To gain access to the RaviHyral facility, Murderbot takes a contract as a security consultant for three scientists who are meeting with their former employer, the head and namesake of Tlacey Excavations, to negotiate the return of their research, which they believe was illegally seized by the company. Their transport craft is sabotaged, but with ART's help, Murderbot is able to land it safely. Now aware that Tlacey is actively trying to kill the scientists rather than comply with their demands, Murderbot guides them through their meeting with Tlacey and thwarts another assassination attempt. Murderbot returns to the site of the massacre and learns that it was the result of another mining operation's sabotage attempt using malware, which made all of the facility's SecUnits go berserk. The facility's ComfortUnits—weaponless, anatomically correct constructs that are sometimes disparagingly called "sexbots"—died attempting to stop the massacre.

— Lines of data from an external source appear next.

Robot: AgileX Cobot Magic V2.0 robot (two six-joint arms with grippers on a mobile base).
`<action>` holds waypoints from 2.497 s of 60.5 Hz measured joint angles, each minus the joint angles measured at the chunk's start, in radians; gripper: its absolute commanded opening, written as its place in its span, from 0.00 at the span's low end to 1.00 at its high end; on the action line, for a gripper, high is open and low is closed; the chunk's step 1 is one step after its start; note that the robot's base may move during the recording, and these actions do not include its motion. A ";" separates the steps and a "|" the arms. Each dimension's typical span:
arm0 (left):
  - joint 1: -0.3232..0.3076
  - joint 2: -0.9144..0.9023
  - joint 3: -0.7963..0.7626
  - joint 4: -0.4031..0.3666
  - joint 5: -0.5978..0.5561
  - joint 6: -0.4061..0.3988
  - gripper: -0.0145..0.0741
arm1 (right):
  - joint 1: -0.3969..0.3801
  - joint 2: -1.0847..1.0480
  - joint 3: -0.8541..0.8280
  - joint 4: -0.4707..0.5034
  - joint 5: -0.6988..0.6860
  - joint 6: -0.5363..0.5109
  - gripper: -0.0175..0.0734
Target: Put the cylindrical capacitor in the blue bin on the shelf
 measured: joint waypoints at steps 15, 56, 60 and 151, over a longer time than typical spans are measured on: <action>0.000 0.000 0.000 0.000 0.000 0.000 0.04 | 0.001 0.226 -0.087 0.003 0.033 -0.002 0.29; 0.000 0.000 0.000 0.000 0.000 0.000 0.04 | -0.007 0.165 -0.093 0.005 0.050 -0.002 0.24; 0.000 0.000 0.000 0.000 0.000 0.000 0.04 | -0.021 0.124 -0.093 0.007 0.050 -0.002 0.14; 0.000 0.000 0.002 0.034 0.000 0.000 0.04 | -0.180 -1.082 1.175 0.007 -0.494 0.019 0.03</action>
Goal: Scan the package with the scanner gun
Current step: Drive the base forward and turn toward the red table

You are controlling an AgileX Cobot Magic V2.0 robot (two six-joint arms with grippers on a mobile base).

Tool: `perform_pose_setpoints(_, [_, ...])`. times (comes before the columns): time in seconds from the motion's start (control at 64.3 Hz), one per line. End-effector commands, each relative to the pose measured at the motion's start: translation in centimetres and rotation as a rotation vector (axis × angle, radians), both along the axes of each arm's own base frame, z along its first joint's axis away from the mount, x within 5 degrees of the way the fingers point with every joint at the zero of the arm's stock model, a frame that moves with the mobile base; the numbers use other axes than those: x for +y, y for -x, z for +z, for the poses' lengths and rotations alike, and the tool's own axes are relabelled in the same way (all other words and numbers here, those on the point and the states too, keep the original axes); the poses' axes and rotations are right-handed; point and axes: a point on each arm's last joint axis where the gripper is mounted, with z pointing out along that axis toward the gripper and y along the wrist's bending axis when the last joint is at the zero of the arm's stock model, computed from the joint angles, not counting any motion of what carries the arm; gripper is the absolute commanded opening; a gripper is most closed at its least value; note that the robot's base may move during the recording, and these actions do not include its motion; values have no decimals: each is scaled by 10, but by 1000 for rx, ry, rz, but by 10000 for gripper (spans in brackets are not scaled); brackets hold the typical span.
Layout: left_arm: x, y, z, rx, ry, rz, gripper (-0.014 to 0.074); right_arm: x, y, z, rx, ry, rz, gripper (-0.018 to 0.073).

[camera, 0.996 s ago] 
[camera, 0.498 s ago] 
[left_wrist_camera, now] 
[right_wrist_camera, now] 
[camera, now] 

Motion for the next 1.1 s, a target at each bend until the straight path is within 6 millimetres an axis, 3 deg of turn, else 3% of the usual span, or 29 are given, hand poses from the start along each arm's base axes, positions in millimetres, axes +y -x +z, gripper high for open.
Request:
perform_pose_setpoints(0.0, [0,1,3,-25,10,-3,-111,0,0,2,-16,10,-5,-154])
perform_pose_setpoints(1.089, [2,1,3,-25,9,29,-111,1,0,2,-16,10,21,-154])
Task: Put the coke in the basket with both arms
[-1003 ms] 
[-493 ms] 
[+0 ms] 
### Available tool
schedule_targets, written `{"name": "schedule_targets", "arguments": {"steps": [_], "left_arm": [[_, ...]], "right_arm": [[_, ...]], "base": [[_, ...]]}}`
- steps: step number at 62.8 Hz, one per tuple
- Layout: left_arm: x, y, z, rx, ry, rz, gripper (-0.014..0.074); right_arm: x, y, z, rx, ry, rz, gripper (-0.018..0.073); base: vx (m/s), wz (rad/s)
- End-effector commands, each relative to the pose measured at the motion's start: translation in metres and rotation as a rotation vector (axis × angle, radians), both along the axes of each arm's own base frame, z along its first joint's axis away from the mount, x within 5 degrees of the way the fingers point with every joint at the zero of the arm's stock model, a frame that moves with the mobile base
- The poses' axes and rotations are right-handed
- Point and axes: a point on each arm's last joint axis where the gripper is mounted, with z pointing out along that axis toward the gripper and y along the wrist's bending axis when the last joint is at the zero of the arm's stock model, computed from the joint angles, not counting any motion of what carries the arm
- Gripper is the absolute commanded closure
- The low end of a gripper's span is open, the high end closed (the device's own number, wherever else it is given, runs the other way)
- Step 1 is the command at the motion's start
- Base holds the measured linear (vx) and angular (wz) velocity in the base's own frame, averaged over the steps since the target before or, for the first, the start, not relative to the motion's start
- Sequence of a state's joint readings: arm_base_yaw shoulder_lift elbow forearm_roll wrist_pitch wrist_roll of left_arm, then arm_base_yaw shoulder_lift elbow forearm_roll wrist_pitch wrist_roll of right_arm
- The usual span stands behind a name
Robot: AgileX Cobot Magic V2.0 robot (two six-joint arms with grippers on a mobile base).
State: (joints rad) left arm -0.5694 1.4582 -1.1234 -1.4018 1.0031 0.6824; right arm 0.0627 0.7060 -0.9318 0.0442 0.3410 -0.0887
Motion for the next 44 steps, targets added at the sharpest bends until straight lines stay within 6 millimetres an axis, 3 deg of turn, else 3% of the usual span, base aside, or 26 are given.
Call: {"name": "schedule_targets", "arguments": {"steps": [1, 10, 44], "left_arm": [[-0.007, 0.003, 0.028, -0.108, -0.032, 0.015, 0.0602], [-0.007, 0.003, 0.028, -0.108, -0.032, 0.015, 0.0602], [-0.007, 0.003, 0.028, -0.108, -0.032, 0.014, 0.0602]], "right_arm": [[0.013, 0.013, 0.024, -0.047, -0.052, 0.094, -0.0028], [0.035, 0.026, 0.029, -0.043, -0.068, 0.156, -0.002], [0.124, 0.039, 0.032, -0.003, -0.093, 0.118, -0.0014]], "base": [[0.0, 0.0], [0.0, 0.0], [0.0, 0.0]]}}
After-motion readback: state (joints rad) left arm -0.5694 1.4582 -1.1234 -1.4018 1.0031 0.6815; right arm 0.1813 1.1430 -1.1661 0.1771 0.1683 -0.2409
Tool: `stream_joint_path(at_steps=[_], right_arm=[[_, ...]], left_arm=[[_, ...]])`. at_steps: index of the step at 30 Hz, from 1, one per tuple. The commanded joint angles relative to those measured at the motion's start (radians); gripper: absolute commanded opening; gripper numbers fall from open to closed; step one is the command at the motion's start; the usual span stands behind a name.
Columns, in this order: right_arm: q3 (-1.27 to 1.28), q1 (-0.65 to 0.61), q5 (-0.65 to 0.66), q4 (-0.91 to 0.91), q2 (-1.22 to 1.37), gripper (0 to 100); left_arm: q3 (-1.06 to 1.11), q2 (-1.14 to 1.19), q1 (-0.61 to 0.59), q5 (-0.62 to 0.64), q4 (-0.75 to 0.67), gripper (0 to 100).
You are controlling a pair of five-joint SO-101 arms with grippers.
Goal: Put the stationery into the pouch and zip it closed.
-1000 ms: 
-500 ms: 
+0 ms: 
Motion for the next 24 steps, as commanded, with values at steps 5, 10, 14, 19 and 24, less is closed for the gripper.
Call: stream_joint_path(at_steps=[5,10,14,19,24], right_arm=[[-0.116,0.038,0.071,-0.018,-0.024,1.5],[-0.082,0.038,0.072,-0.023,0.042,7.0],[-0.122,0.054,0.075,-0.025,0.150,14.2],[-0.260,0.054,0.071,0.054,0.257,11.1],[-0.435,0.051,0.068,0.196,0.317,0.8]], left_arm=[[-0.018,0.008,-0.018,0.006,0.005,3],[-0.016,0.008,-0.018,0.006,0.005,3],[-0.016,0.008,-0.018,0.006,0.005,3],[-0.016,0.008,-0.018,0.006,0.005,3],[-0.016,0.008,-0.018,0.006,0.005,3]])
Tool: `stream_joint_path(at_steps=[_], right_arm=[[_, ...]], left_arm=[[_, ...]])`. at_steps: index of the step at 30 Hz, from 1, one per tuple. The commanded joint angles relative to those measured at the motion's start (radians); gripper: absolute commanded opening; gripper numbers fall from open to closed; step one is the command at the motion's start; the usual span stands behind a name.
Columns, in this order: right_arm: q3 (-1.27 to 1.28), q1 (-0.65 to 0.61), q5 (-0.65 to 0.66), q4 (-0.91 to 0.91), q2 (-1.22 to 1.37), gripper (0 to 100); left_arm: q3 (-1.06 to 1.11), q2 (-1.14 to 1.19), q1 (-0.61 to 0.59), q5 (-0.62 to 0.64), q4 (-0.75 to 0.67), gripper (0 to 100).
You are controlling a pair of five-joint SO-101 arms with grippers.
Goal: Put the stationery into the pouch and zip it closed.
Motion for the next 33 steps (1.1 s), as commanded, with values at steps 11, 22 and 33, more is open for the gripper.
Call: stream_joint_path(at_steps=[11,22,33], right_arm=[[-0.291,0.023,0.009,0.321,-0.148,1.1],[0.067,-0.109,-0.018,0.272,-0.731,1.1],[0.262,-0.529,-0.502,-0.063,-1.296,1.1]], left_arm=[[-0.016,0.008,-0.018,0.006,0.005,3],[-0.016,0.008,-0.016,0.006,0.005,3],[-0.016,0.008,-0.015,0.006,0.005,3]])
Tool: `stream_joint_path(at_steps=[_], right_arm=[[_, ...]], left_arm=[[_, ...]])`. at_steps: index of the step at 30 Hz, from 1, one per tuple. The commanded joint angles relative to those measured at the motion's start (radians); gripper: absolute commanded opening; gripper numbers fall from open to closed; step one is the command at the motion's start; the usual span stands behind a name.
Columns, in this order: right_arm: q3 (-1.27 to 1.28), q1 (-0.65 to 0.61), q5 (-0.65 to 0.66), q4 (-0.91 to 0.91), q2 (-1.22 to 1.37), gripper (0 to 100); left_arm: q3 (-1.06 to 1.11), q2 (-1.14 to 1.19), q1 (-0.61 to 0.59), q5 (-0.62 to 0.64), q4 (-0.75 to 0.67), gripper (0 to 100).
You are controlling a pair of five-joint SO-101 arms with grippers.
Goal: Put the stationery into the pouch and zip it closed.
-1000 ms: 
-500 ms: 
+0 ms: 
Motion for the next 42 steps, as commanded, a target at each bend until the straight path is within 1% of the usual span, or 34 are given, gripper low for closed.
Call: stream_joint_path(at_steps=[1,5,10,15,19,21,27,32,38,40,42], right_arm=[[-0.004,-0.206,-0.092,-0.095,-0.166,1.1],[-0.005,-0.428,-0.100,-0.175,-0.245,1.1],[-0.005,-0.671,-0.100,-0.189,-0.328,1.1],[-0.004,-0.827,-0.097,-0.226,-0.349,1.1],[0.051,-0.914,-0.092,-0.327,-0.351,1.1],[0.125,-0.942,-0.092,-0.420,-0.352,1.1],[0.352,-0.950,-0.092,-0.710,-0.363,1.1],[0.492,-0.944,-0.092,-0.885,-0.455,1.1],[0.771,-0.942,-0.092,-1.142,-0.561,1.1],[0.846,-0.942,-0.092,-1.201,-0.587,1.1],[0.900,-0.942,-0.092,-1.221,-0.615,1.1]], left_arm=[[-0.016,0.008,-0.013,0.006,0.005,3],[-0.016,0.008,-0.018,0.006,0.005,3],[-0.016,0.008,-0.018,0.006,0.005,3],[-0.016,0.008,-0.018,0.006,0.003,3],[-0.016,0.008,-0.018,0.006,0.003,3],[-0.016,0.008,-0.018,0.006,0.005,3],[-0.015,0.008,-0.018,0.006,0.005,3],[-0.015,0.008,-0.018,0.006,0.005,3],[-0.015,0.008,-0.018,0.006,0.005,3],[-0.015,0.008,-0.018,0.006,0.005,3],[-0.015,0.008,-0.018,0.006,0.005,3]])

Tlacey's ComfortUnit voices its desire for freedom and willingness to help Murderbot thwart Tlacey. While the SecUnit meets with a Tlacey employee to secretly retrieve a copy of the research, Tlacey abducts one of the scientists, Tapan. Murderbot goes after her, accepting a combat override module that is intended to control the SecUnit but actually has no effect, due to ART's modifications to the data port. Once inside Tlacey's shuttle, Murderbot neutralizes her guards and retrieves a wounded Tapan. Tlacey is killed, Tapan is healed by the MedSystem on ART's ship, and Murderbot hacks the governor module of the ComfortUnit to grant it its freedom. Murderbot sets off on its own.